__What you are asked to do__
Omit every picture and output the rest of the records exactly as they are.

__Data excerpts__
-*-

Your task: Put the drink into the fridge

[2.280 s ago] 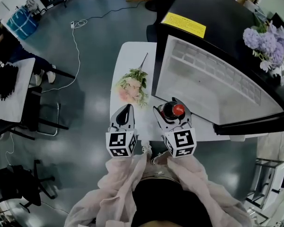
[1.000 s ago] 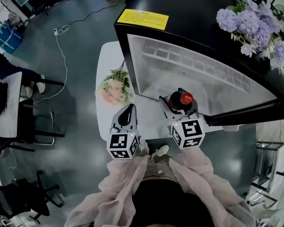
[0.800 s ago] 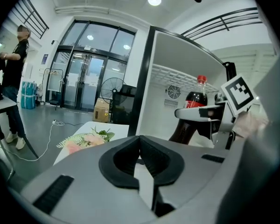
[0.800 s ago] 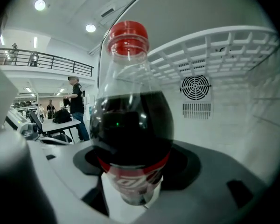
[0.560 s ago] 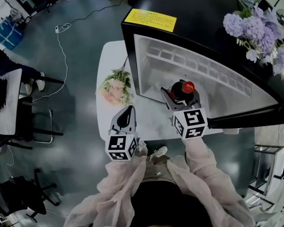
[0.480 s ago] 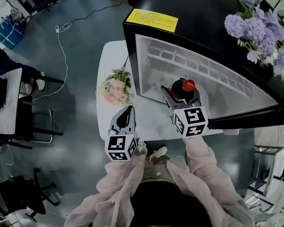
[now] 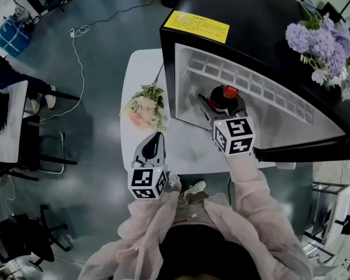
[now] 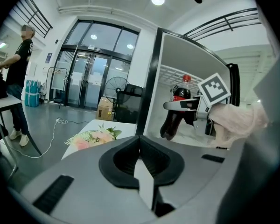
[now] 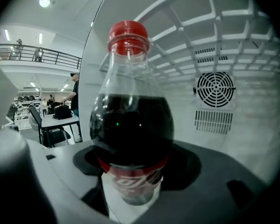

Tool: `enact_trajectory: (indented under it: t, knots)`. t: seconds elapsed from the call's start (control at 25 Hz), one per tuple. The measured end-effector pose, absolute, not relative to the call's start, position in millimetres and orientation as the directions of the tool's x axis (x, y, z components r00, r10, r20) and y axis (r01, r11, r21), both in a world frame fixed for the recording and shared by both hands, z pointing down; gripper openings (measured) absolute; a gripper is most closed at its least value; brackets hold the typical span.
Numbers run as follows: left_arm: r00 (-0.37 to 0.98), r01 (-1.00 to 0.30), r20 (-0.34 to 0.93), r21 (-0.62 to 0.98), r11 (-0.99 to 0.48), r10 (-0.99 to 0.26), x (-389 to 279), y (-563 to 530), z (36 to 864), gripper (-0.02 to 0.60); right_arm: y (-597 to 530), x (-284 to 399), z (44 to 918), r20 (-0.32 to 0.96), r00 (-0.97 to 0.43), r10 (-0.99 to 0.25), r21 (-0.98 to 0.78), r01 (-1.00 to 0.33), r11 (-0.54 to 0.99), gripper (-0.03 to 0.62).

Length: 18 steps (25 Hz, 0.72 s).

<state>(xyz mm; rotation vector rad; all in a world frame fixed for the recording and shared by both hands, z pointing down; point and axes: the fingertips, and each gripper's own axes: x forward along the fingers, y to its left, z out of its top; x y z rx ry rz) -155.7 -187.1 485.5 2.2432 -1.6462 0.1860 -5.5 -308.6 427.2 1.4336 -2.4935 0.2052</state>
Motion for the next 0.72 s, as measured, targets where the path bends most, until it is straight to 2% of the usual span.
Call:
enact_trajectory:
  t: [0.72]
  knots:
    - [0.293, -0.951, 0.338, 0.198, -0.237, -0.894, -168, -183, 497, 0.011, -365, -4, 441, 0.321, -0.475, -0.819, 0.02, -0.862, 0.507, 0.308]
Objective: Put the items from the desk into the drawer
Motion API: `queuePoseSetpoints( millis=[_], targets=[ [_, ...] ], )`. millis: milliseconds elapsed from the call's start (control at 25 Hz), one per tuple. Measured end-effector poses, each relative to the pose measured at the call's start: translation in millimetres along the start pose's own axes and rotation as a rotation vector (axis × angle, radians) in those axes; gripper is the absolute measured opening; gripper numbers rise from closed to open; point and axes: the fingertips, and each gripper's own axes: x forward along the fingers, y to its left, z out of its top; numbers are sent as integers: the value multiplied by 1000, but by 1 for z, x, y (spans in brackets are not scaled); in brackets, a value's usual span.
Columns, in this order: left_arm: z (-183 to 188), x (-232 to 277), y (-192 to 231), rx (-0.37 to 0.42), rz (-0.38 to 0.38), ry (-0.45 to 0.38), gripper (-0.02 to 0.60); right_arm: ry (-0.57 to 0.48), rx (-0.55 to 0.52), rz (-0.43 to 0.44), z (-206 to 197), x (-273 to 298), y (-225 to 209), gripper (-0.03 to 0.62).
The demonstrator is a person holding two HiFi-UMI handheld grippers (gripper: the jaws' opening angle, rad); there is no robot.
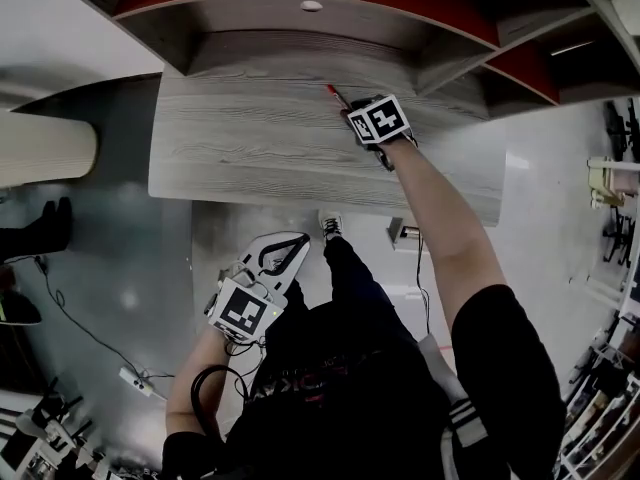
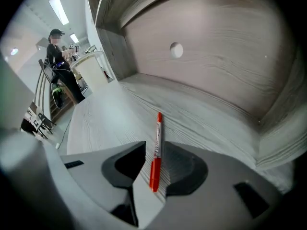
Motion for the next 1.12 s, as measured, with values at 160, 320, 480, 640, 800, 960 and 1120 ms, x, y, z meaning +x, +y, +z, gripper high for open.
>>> queuePoseSetpoints(
  millis=[160,320,480,640,800,960,1120],
  targets=[
    [25,11,28,186,60,-7,9,26,-21,-2,1,4,-2,120],
    [65,10,67,414,206,-47,9,70,-68,-20,-4,9,-2,118],
    [89,12,79,186,189,-188,9,70,-49,-34,-4,10,-3,114],
    [80,23,71,-131,151,-260,9,51,-23,-41,-5,9,-3,80],
    [82,32,56,-149,100,-275,9,23,17,-51,-5,10,-2,57],
    [82,30,47,-126,80,-265,9,-11,82,-58,-7,5,-5,54],
    [83,24,37,-116,73,-266,9,-110,158,-42,-2,-13,-4,54]
  ],
)
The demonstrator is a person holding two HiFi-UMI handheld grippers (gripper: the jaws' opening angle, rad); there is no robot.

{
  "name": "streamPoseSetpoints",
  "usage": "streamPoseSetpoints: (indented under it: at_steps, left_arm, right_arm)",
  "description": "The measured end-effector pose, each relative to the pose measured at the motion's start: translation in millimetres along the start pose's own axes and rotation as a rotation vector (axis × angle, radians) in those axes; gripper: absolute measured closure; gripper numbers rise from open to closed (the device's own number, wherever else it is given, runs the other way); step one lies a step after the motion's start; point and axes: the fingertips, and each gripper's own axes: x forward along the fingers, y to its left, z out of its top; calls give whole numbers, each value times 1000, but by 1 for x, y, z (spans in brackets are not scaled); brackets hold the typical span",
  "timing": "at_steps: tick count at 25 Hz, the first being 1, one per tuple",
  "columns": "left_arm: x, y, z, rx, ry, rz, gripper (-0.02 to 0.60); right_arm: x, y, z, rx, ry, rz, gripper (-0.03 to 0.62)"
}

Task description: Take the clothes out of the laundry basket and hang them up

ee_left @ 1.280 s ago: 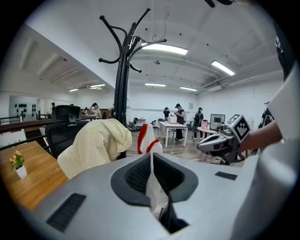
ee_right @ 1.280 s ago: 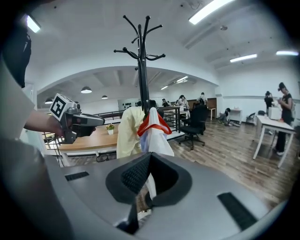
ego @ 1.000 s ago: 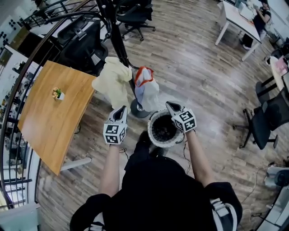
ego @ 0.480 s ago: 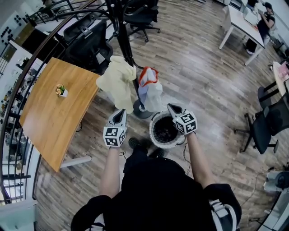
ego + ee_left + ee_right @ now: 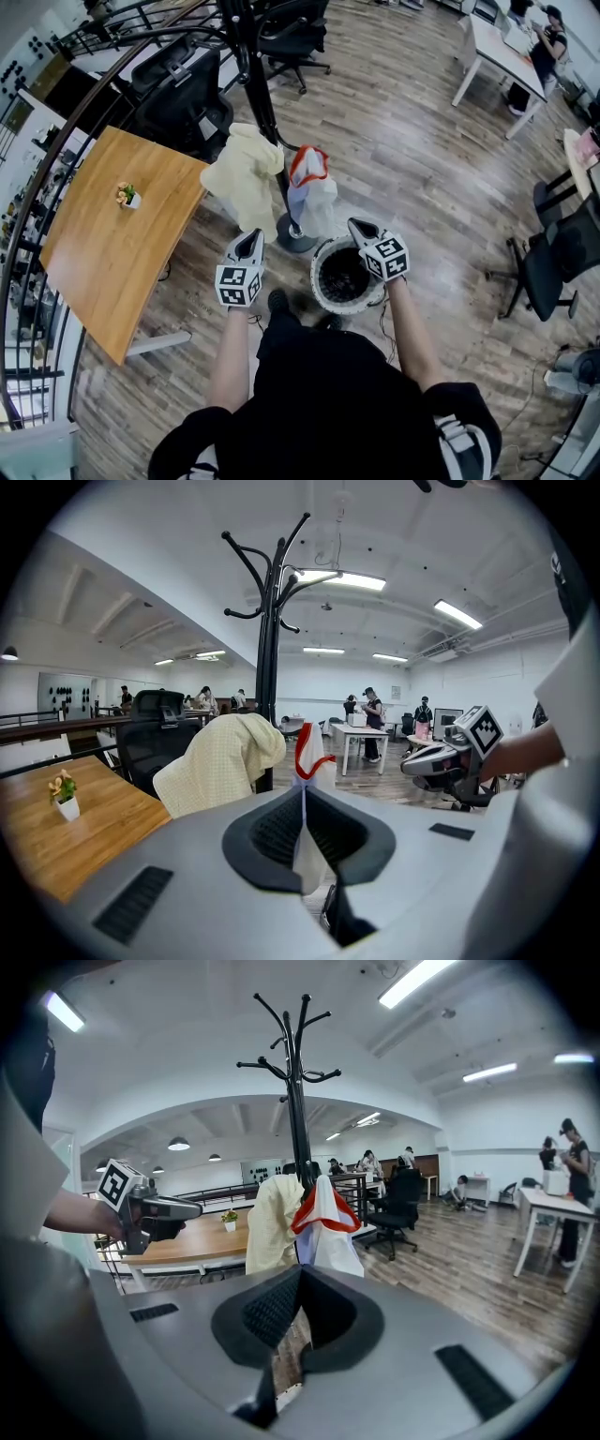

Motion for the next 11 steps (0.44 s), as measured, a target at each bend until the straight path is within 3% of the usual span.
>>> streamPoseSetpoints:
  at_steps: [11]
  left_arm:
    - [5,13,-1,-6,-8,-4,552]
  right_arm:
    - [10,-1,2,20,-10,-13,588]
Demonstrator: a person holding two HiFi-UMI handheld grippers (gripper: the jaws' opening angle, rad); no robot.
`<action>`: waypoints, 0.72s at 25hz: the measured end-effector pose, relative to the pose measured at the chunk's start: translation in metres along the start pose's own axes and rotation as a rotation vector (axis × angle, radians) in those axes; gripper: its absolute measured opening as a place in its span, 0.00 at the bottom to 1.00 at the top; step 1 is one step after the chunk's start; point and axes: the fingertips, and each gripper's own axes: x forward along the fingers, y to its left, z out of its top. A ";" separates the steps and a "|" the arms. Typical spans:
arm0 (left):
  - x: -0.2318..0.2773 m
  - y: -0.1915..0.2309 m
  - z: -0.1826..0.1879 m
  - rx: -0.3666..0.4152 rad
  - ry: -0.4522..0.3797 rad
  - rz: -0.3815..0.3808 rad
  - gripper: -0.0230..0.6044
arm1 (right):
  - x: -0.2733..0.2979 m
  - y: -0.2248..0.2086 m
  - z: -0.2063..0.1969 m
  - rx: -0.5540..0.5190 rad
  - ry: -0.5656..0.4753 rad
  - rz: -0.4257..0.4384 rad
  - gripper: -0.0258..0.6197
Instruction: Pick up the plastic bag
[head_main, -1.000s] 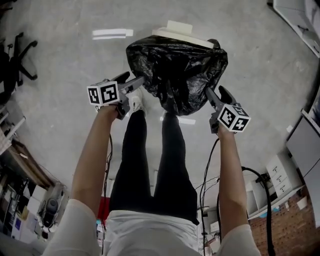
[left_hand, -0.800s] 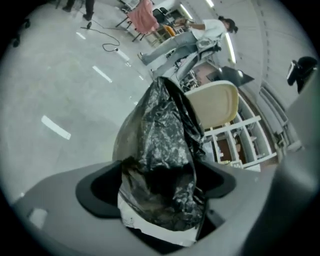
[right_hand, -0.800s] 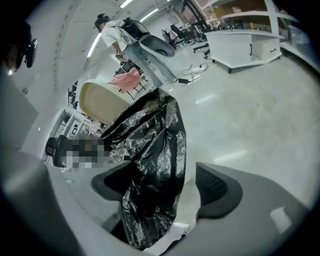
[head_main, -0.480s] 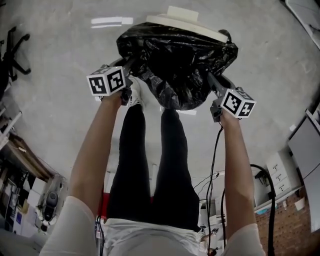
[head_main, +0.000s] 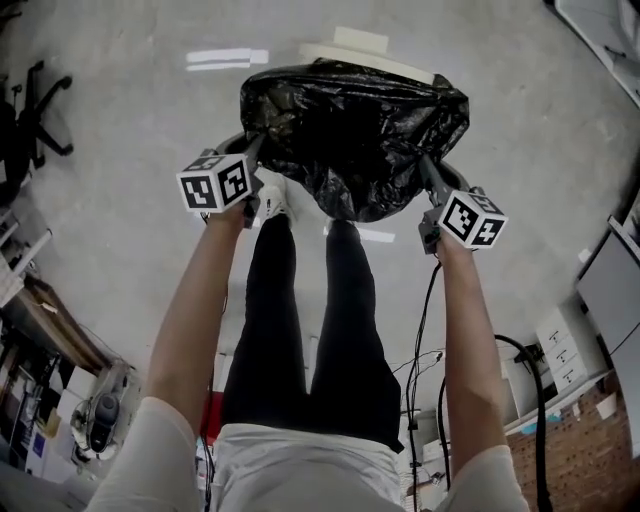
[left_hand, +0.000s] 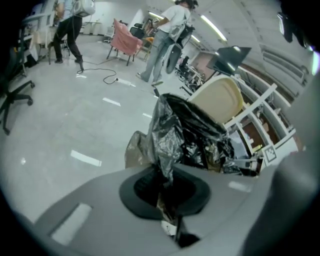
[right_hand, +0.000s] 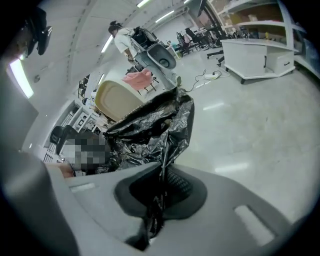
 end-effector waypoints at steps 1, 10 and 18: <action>-0.009 -0.004 0.002 -0.001 -0.008 0.002 0.04 | -0.008 0.004 0.003 0.005 -0.012 -0.004 0.04; -0.103 -0.060 0.029 0.068 -0.066 -0.057 0.04 | -0.090 0.064 0.021 0.048 -0.105 -0.031 0.04; -0.195 -0.107 0.046 0.124 -0.081 -0.079 0.04 | -0.164 0.125 0.022 0.067 -0.133 -0.112 0.04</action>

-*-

__Exercise solution__
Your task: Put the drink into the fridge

[2.280 s ago] 
[1.000 s ago] 
[0.800 s ago] 
[0.800 s ago] 
[0.560 s ago] 
[0.480 s ago] 
[now] 
[now] 
[now] 

Tool: `enact_trajectory: (indented under it: t, knots)`. t: seconds elapsed from the call's start (control at 25 Hz), one per tuple. The measured end-effector pose, absolute, not relative to the call's start, position in millimetres and orientation as the directions of the tool's x axis (x, y, z components r00, r10, r20) and y axis (r01, r11, r21), both in a world frame fixed for the recording and shared by both hands, z pointing down; gripper openings (measured) absolute; a gripper is most closed at its least value; brackets hold the typical span.
Numbers run as follows: left_arm: r00 (-0.37 to 0.98), r01 (-1.00 to 0.30), r20 (-0.34 to 0.93), r21 (-0.62 to 0.98), r11 (-0.99 to 0.48), r10 (-0.99 to 0.26), x (-389 to 279), y (-563 to 530), z (36 to 864), gripper (-0.02 to 0.60); right_arm: y (-597 to 530), x (-284 to 399), z (44 to 918), r20 (-0.32 to 0.96), r00 (-0.97 to 0.43), r10 (-0.99 to 0.25), r21 (-0.98 to 0.78), r01 (-1.00 to 0.33), r11 (-0.54 to 0.99), gripper (-0.03 to 0.62).

Length: 18 steps (25 Hz, 0.72 s).

<state>(xyz mm; rotation vector rad; all in a world frame fixed for the recording and shared by both hands, z pointing down; point and axes: the fingertips, and each gripper's own axes: x forward along the fingers, y to its left, z out of its top; x y z rx ry rz) -155.7 -187.1 485.5 2.2432 -1.6462 0.1860 -5.5 -308.6 427.2 1.4336 -2.4935 0.2052</state>
Motion for the next 0.72 s, as measured, targets where the path bends most, until it is straight to 2% of the usual span.
Call:
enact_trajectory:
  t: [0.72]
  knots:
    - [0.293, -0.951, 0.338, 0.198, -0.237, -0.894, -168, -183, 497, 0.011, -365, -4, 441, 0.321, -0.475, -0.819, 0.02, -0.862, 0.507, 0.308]
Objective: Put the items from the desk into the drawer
Motion API: `queuePoseSetpoints( millis=[_], targets=[ [_, ...] ], )`. millis: milliseconds elapsed from the call's start (control at 25 Hz), one per tuple. Measured end-effector poses, each relative to the pose measured at the call's start: translation in millimetres along the start pose's own axes and rotation as a rotation vector (axis × angle, radians) in those axes; gripper is the absolute measured opening; gripper numbers rise from closed to open; point and axes: the fingertips, and each gripper's own axes: x forward along the fingers, y to its left, z out of its top; numbers are sent as integers: the value multiplied by 1000, but by 1 for z, x, y (spans in brackets are not scaled); in brackets, a value's usual span.
Columns, in this order: left_arm: z (-183 to 188), x (-232 to 277), y (-192 to 231), rx (-0.37 to 0.42), rz (-0.38 to 0.38), ry (-0.45 to 0.38), gripper (-0.02 to 0.60); right_arm: ry (-0.57 to 0.48), rx (-0.55 to 0.52), rz (-0.43 to 0.44), z (-206 to 197), x (-273 to 298), y (-225 to 209), gripper (-0.03 to 0.62).
The demonstrator is a person holding two HiFi-UMI handheld grippers (gripper: the jaws' opening angle, rad); there is no robot.
Motion for the next 1.12 s, as measured, with values at 160, 320, 480, 640, 800, 960 and 1120 ms, x, y, z meaning +x, +y, +z, gripper high for open.
>>> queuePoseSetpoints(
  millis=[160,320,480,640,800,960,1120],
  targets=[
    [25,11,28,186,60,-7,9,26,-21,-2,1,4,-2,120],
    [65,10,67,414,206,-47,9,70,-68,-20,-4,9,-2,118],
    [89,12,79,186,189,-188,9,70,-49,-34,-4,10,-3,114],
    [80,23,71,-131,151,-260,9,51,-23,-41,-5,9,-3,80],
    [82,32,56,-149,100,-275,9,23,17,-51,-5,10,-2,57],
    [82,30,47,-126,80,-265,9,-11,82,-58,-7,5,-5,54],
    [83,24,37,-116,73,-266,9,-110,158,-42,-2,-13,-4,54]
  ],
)
The demonstrator is a person holding two HiFi-UMI handheld grippers (gripper: the jaws' opening angle, rad); there is no robot.

{
  "name": "streamPoseSetpoints",
  "usage": "streamPoseSetpoints: (indented under it: at_steps, left_arm, right_arm)",
  "description": "The measured end-effector pose, each relative to the pose measured at the motion's start: translation in millimetres along the start pose's own axes and rotation as a rotation vector (axis × angle, radians) in those axes; gripper: absolute measured closure; gripper numbers rise from open to closed (the device's own number, wherever else it is given, runs the other way); step one lies a step after the motion's start; point and axes: the fingertips, and each gripper's own axes: x forward along the fingers, y to its left, z out of its top; calls give whole numbers, each value times 1000, but by 1 for x, y, z (spans in brackets are not scaled); brackets hold the typical span",
  "timing": "at_steps: tick count at 25 Hz, the first being 1, one per tuple",
  "columns": "left_arm: x, y, z, rx, ry, rz, gripper (-0.02 to 0.60); right_arm: x, y, z, rx, ry, rz, gripper (-0.03 to 0.62)"
}

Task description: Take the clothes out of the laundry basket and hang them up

ee_left @ 1.280 s ago: 
ee_right @ 1.280 s ago: 
ego @ 1.000 s ago: 
ego @ 0.480 s ago: 
ego + ee_left + ee_right @ now: 

Motion for the next 11 steps (0.44 s), as measured, a target at each bend until the straight path is within 3% of the usual span.
>>> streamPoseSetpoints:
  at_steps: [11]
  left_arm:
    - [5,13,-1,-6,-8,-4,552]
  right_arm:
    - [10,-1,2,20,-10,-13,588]
Demonstrator: a person holding two HiFi-UMI handheld grippers (gripper: the jaws' opening angle, rad); no robot.
`<action>`: waypoints, 0.72s at 25hz: the measured end-effector pose, relative to the pose measured at the chunk's start: translation in metres along the start pose's own axes and rotation as a rotation vector (axis × angle, radians) in those axes; gripper: its absolute measured opening as a place in its span, 0.00 at the bottom to 1.00 at the top; step 1 is one step after the chunk's start; point and axes: the fingertips, and each gripper's own axes: x forward along the fingers, y to its left, z out of its top. A ";" separates the steps and a "|" the arms. Typical spans:
arm0 (left):
  - x: -0.2318..0.2773 m
  - y: -0.1915..0.2309 m
  - z: -0.1826..0.1879 m
  - rx: -0.3666..0.4152 rad
  - ry: -0.4522..0.3797 rad
  - rz: -0.3815..0.3808 rad
  - gripper: -0.0230..0.6044
arm1 (right):
  - x: -0.2733..0.2979 m
  - y: -0.2248..0.2086 m
  - z: -0.2063..0.1969 m
  - rx: -0.5540..0.5190 rad
  - ry: -0.5656..0.4753 rad
  - rz: -0.4257..0.4384 rad
  - gripper: -0.0258..0.6197
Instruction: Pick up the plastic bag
[head_main, -1.000s] 
[left_hand, -0.800s] 
[right_hand, -0.800s] 
[head_main, -0.480s] 
[head_main, +0.000s] 
[left_hand, +0.000s] 
[right_hand, +0.000s] 
 end-effector waypoints at steps 1, 10 and 18: <action>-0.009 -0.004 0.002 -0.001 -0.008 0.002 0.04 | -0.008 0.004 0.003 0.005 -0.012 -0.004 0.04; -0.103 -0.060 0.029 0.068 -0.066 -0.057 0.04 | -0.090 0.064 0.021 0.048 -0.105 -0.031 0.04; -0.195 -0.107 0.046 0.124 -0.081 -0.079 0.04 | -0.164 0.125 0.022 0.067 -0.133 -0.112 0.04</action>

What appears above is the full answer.